__Action item__.
Each line of the entries below that includes "plate" belongs in your answer.

Dataset entries:

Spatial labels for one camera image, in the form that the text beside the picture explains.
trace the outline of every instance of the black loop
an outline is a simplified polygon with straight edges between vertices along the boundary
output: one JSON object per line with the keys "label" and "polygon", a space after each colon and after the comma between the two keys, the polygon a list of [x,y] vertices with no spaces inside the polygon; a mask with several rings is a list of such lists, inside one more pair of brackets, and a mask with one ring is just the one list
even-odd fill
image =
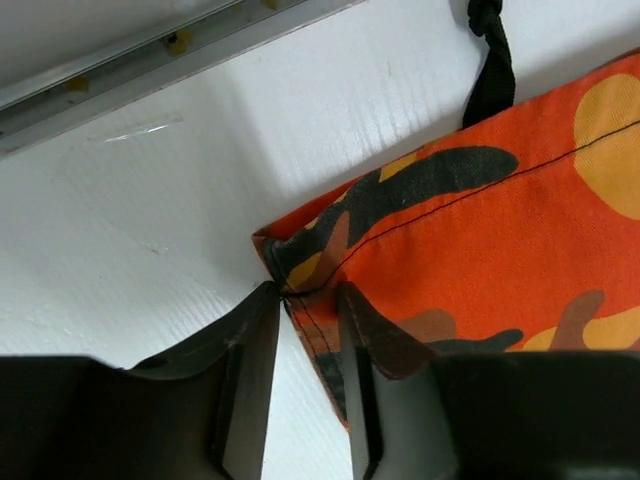
{"label": "black loop", "polygon": [[467,9],[469,28],[478,37],[485,35],[500,21],[501,11],[502,0],[470,0]]}
{"label": "black loop", "polygon": [[474,125],[513,105],[516,80],[511,67],[511,52],[502,28],[502,0],[469,0],[469,27],[484,36],[489,54],[478,76],[462,126]]}

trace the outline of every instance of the stitching seam
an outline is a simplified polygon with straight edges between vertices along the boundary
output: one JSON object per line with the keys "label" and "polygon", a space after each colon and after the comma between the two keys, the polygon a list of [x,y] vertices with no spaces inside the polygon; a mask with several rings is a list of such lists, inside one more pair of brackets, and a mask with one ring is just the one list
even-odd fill
{"label": "stitching seam", "polygon": [[[578,148],[574,148],[573,150],[570,150],[570,151],[568,151],[568,152],[565,152],[565,153],[563,153],[563,154],[561,154],[561,155],[559,155],[559,156],[557,156],[557,157],[555,157],[555,158],[552,158],[551,160],[548,160],[548,161],[546,161],[546,162],[543,162],[543,163],[540,163],[540,164],[538,164],[538,165],[535,165],[535,166],[533,166],[533,167],[531,167],[531,168],[529,168],[529,169],[527,169],[527,170],[522,170],[521,172],[516,172],[516,173],[514,173],[514,174],[512,174],[512,175],[509,175],[508,177],[503,178],[502,180],[500,180],[500,181],[498,181],[498,182],[491,183],[491,184],[486,185],[485,187],[482,187],[482,188],[480,188],[480,189],[478,189],[478,190],[474,190],[473,192],[471,192],[471,193],[469,193],[469,194],[467,194],[467,195],[465,195],[465,196],[463,196],[463,197],[456,198],[455,200],[452,200],[451,202],[449,202],[449,203],[447,203],[447,204],[445,204],[445,205],[440,205],[439,207],[436,207],[436,208],[434,208],[433,210],[430,210],[430,211],[428,211],[428,212],[422,213],[422,214],[418,215],[417,217],[412,218],[411,220],[407,220],[407,221],[406,221],[406,222],[404,222],[404,223],[401,223],[401,224],[399,224],[399,225],[395,225],[395,226],[393,226],[393,227],[391,227],[391,228],[389,228],[389,229],[385,230],[384,232],[380,232],[380,233],[378,233],[378,234],[376,234],[376,235],[374,235],[374,236],[372,236],[372,237],[370,237],[370,238],[367,238],[367,239],[366,239],[366,240],[364,240],[362,243],[360,243],[360,245],[358,245],[358,246],[357,246],[357,247],[356,247],[356,248],[355,248],[355,249],[354,249],[354,250],[353,250],[353,251],[352,251],[352,252],[351,252],[351,253],[350,253],[346,258],[344,258],[344,259],[343,259],[343,260],[342,260],[342,261],[341,261],[341,262],[340,262],[340,263],[339,263],[339,264],[338,264],[338,265],[333,269],[333,271],[332,271],[332,272],[327,276],[326,280],[322,283],[322,285],[320,285],[320,287],[318,287],[318,288],[316,288],[316,289],[313,289],[313,290],[308,290],[308,291],[306,291],[306,292],[294,292],[294,293],[286,294],[286,295],[285,295],[285,297],[286,297],[286,298],[300,298],[300,297],[306,297],[306,296],[312,295],[312,294],[313,294],[313,293],[315,293],[315,292],[318,292],[318,291],[322,290],[322,289],[327,285],[327,283],[329,283],[329,281],[333,278],[333,276],[334,276],[334,275],[335,275],[335,273],[340,269],[340,267],[342,267],[346,262],[348,262],[348,261],[349,261],[349,260],[350,260],[350,259],[351,259],[351,258],[352,258],[352,257],[353,257],[353,256],[354,256],[354,255],[355,255],[355,254],[356,254],[356,253],[357,253],[357,252],[358,252],[362,247],[364,247],[364,246],[365,246],[366,244],[368,244],[369,242],[372,242],[372,241],[374,241],[374,240],[377,240],[377,239],[379,239],[379,238],[381,238],[381,237],[385,236],[387,233],[390,233],[390,232],[392,232],[392,231],[394,231],[394,230],[397,230],[397,229],[399,229],[399,228],[402,228],[402,227],[405,227],[405,226],[410,225],[410,224],[412,224],[412,223],[415,223],[415,222],[417,222],[417,221],[419,221],[419,220],[422,220],[422,219],[424,219],[424,218],[428,218],[431,214],[436,213],[436,212],[438,212],[439,210],[443,210],[443,209],[445,209],[445,208],[447,208],[447,207],[449,207],[449,206],[451,206],[451,205],[454,205],[454,204],[456,204],[456,203],[458,203],[458,202],[460,202],[460,201],[462,201],[462,200],[465,200],[465,199],[467,199],[467,198],[473,197],[473,196],[475,196],[475,195],[477,195],[477,194],[479,194],[479,193],[482,193],[482,192],[484,192],[484,191],[486,191],[486,190],[488,190],[488,189],[490,189],[490,188],[493,188],[493,187],[495,187],[495,186],[497,186],[497,185],[501,185],[502,183],[504,183],[504,182],[506,182],[506,181],[508,181],[508,180],[510,180],[510,179],[517,178],[517,177],[519,177],[519,176],[521,176],[521,175],[524,175],[524,174],[527,174],[527,173],[530,173],[530,172],[536,171],[536,170],[538,170],[538,169],[544,168],[544,167],[546,167],[546,166],[552,165],[552,164],[554,164],[554,163],[556,163],[556,162],[558,162],[558,161],[560,161],[560,160],[562,160],[562,159],[566,158],[568,155],[571,155],[571,154],[573,154],[573,153],[576,153],[576,152],[579,152],[579,151],[584,150],[584,149],[586,149],[586,148],[589,148],[589,147],[591,147],[591,146],[595,145],[596,143],[598,143],[600,140],[603,140],[603,139],[605,139],[605,138],[607,138],[607,137],[610,137],[610,136],[612,136],[612,135],[615,135],[615,134],[617,134],[617,133],[623,132],[624,130],[627,130],[628,128],[631,128],[631,127],[637,126],[637,125],[639,125],[639,124],[640,124],[640,120],[635,120],[635,121],[633,121],[632,123],[630,123],[630,124],[628,124],[628,125],[625,125],[624,127],[620,127],[620,128],[619,128],[619,129],[617,129],[617,130],[613,130],[613,131],[611,131],[611,132],[605,133],[604,135],[602,135],[602,136],[600,136],[600,137],[598,137],[598,138],[596,138],[596,139],[592,140],[591,142],[586,143],[586,144],[584,144],[584,145],[581,145],[581,146],[580,146],[580,147],[578,147]],[[271,254],[272,254],[272,258],[274,259],[274,261],[275,261],[275,263],[276,263],[276,265],[277,265],[277,267],[278,267],[278,273],[280,274],[280,277],[282,277],[282,278],[285,280],[285,283],[286,283],[287,287],[289,288],[289,290],[293,290],[293,289],[291,288],[291,285],[289,285],[289,282],[287,281],[286,277],[284,277],[284,274],[283,274],[283,272],[282,272],[282,267],[281,267],[281,265],[280,265],[280,262],[278,261],[277,257],[276,257],[275,255],[273,255],[273,244],[271,245]]]}

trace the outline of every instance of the white wall
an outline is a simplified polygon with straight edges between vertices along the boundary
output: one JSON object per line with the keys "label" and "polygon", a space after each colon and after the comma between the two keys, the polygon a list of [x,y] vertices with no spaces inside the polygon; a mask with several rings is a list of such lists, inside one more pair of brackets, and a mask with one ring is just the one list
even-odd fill
{"label": "white wall", "polygon": [[[254,230],[459,125],[465,4],[369,0],[1,162],[0,351],[130,366],[226,312],[267,278]],[[504,24],[523,100],[639,46],[640,2],[511,0]],[[288,321],[269,428],[265,479],[350,478]]]}

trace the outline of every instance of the fabric bag
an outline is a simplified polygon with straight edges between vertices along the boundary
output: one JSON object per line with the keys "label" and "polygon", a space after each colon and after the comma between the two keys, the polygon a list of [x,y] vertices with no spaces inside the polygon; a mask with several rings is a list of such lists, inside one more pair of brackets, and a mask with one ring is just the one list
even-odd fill
{"label": "fabric bag", "polygon": [[500,7],[468,128],[254,235],[342,419],[341,282],[442,355],[640,347],[640,55],[508,108]]}

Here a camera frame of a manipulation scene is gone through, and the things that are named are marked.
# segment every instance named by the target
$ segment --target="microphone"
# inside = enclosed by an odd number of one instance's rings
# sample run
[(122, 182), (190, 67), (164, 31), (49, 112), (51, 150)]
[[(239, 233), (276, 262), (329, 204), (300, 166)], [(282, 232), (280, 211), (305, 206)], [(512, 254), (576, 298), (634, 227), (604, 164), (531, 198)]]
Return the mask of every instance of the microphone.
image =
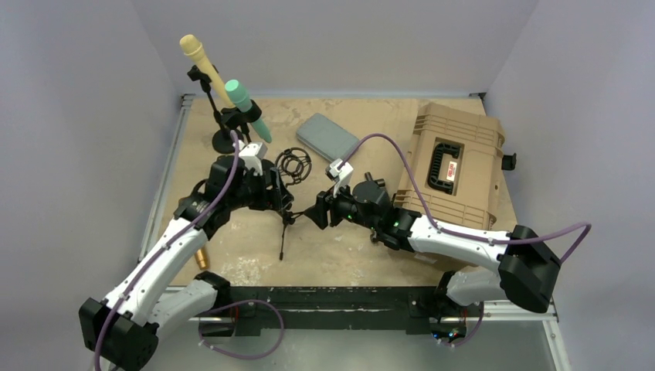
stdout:
[(207, 58), (207, 54), (205, 54), (205, 49), (202, 47), (200, 40), (193, 35), (184, 36), (180, 39), (180, 47), (185, 55), (198, 67), (200, 72), (212, 79), (212, 87), (225, 106), (227, 108), (234, 107), (234, 104), (232, 104), (232, 101), (229, 99), (225, 91), (225, 83), (223, 83), (221, 76), (216, 72), (216, 69), (209, 61), (209, 58)]
[[(246, 90), (246, 88), (243, 87), (239, 81), (228, 81), (225, 85), (225, 89), (229, 99), (242, 112), (246, 112), (253, 106), (253, 103), (250, 102), (250, 94), (248, 93), (248, 90)], [(260, 136), (260, 138), (262, 138), (266, 143), (270, 143), (273, 140), (270, 136), (270, 131), (266, 127), (266, 124), (264, 124), (262, 121), (261, 117), (251, 125)]]

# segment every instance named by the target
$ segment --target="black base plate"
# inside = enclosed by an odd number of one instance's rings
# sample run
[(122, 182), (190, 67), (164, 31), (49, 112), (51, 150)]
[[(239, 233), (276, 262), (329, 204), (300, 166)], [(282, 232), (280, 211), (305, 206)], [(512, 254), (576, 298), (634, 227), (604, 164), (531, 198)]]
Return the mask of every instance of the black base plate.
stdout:
[[(235, 130), (236, 131), (236, 136), (239, 137), (239, 140), (243, 140), (243, 134), (241, 134), (241, 131)], [(230, 153), (234, 153), (234, 147), (232, 143), (232, 139), (227, 137), (223, 137), (223, 130), (219, 130), (214, 134), (212, 137), (212, 147), (214, 148), (214, 151), (217, 151), (218, 153), (224, 154), (224, 155), (229, 155)]]
[[(274, 305), (283, 316), (284, 328), (320, 330), (404, 330), (407, 335), (432, 334), (435, 330), (424, 298), (434, 287), (245, 287), (232, 286), (233, 301), (256, 298)], [(442, 313), (458, 317), (460, 309)], [(469, 315), (479, 314), (471, 305)], [(227, 317), (225, 311), (212, 314)], [(239, 308), (238, 325), (226, 332), (225, 325), (203, 324), (207, 336), (259, 336), (262, 328), (279, 328), (275, 314), (262, 305)]]

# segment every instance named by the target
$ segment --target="black microphone stand base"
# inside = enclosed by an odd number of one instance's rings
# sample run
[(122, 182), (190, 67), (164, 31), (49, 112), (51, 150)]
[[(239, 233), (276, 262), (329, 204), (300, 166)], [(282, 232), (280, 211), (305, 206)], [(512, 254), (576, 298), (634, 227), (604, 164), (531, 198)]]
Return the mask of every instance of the black microphone stand base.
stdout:
[[(239, 140), (243, 141), (243, 134), (241, 134), (241, 131), (236, 129), (234, 131), (236, 132), (236, 136), (239, 137)], [(217, 131), (212, 137), (212, 147), (214, 148), (214, 151), (223, 155), (234, 153), (234, 143), (232, 142), (229, 133), (225, 135), (223, 129)]]

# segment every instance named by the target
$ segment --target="black handle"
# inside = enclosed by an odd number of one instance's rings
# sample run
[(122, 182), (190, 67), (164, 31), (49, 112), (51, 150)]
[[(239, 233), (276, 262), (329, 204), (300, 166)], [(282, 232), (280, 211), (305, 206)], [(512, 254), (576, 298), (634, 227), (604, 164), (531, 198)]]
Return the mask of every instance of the black handle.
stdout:
[(441, 170), (441, 163), (443, 162), (443, 155), (448, 154), (453, 158), (459, 158), (461, 147), (459, 145), (447, 145), (439, 143), (432, 152), (432, 161), (430, 162), (430, 169), (428, 172), (428, 186), (437, 191), (445, 192), (449, 195), (453, 194), (455, 183), (449, 180), (440, 180), (439, 171)]

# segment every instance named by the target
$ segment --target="gray phone case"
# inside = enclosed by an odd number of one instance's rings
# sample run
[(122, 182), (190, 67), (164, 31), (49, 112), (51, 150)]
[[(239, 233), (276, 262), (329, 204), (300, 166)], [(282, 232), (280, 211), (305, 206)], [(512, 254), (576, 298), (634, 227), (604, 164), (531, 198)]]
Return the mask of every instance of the gray phone case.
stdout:
[(309, 117), (298, 128), (296, 136), (329, 162), (343, 158), (359, 141), (353, 134), (322, 114)]

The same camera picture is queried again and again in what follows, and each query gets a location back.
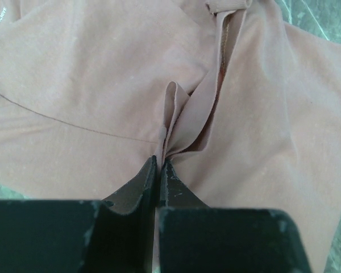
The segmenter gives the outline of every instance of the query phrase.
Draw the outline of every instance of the garment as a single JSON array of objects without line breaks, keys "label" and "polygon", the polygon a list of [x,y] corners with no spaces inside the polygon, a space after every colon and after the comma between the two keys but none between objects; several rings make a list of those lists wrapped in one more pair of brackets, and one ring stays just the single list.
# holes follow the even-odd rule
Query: garment
[{"label": "garment", "polygon": [[341,45],[272,0],[4,8],[0,184],[104,198],[169,157],[211,206],[289,213],[323,271],[341,213]]}]

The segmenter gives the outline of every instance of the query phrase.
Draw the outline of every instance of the cloth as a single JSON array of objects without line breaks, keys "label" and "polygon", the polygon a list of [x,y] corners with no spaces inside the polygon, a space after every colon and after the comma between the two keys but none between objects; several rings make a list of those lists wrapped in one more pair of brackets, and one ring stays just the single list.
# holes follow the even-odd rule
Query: cloth
[{"label": "cloth", "polygon": [[104,198],[152,154],[210,206],[289,213],[323,272],[341,45],[273,0],[0,1],[0,183]]}]

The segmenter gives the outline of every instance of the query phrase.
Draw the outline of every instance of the stitched seam line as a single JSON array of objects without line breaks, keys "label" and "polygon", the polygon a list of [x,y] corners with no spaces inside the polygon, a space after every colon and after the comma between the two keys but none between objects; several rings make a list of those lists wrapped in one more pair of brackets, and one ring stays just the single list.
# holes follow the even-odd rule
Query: stitched seam line
[{"label": "stitched seam line", "polygon": [[14,104],[14,105],[16,105],[16,106],[19,106],[19,107],[21,107],[21,108],[23,108],[23,109],[25,109],[25,110],[28,110],[28,111],[30,111],[30,112],[32,112],[32,113],[34,113],[34,114],[40,115],[41,117],[49,118],[49,119],[51,119],[51,120],[53,120],[53,121],[58,121],[58,122],[60,122],[60,123],[63,123],[63,124],[69,125],[69,126],[73,126],[73,127],[75,127],[75,128],[83,129],[83,130],[90,131],[90,132],[97,133],[97,134],[108,135],[108,136],[110,136],[110,137],[115,137],[115,138],[122,138],[122,139],[129,139],[129,140],[137,140],[137,141],[141,141],[141,142],[157,144],[157,142],[153,142],[153,141],[148,141],[148,140],[143,140],[143,139],[136,139],[136,138],[130,138],[130,137],[128,137],[128,136],[114,135],[114,134],[109,134],[109,133],[100,132],[100,131],[96,131],[96,130],[84,128],[84,127],[81,127],[81,126],[77,126],[77,125],[74,125],[74,124],[71,124],[71,123],[68,123],[68,122],[65,122],[65,121],[61,121],[60,119],[56,119],[56,118],[49,117],[49,116],[47,116],[47,115],[40,114],[40,113],[38,113],[38,112],[36,112],[36,111],[33,111],[33,110],[29,109],[29,108],[26,108],[25,106],[22,106],[22,105],[20,105],[20,104],[14,102],[14,101],[8,99],[8,98],[5,97],[4,95],[1,95],[1,94],[0,94],[0,97],[4,98],[6,101],[8,101],[8,102],[10,102],[10,103],[12,103],[12,104]]}]

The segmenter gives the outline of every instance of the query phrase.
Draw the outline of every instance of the green marble surface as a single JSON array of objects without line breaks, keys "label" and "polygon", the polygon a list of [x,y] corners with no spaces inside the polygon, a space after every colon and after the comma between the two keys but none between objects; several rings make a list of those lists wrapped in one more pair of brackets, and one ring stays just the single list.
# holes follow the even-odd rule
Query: green marble surface
[{"label": "green marble surface", "polygon": [[[320,38],[341,43],[341,0],[276,0],[286,22]],[[22,199],[23,195],[0,185],[0,198]],[[325,273],[341,273],[341,219]]]}]

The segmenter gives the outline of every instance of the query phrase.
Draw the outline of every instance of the pink fabric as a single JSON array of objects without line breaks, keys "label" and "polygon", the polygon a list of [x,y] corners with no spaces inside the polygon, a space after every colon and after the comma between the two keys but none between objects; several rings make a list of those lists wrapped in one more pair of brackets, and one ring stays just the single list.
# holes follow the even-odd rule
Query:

__Result__.
$ segment --target="black base plate"
Return the mask of every instance of the black base plate.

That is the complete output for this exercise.